In the past, I have encountered many problems in dealing with Baidu voice, such as slow recognition and poor accuracy. There are too many reasons for self and equipment, so it’s hard to walk. I think it is difficult for a non audio professional to further improve the performance and quality in this area.
But now, baidu voice is constantly improving, and has launched a variety of new things that I am very suitable for, such as:
Baidu speech recognition fast version just launched last month
Portal > http://ai.baidu.com/forum/topic/show/943032
This ability can improve the recognition speed by about 3-9 times through my own specific sample test. In the test samples of the upper conveyor door, the slowest ordinary version and the fastest extreme version take 24 times longer than each other. It can be seen that the extreme version is the best alternative to the current ordinary version!
This time I will bring you the new star of Baidu development kit
Far field voice development kit!
Portal > https://aim.baidu.com/product/b226a947-4660-4e27-83b4-877bf63b8627
This is a very good product. Just like the previous face development kit, it can effectively help enterprises and individual developers who want to land voice recognition to develop their own business products quickly.
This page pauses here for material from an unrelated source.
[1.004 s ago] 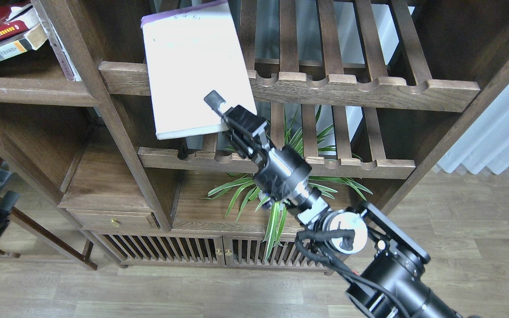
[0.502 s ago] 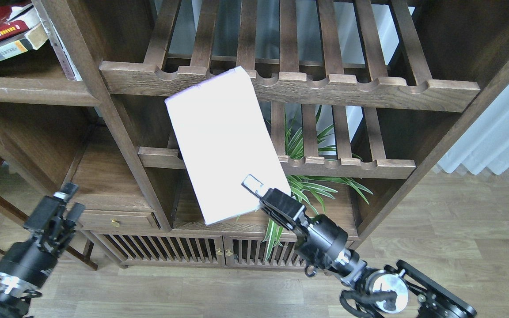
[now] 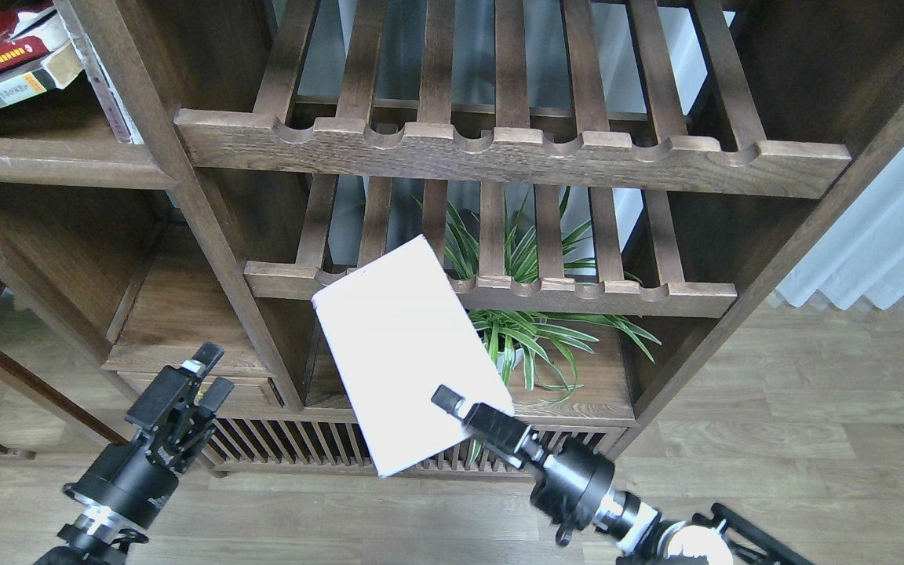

In this product specification, there are three configurations to choose from, which are:
6 + 1 circular wheat array
4mic linear array
3mic triangle array
They have their own application scenarios. In order to better improve your future products, you must listen to me finish their advantages!
6 + 1 ring wheat array
The 6 + 1 ring array is composed of six microphones around and one in the middle, which can realize:
360 ° zero dead angle surround sound field
Enhance the localization and beamforming effect of GSC sound source
AEC technology based on nonlinear elimination
Recommended for smart home products such as smart speakers.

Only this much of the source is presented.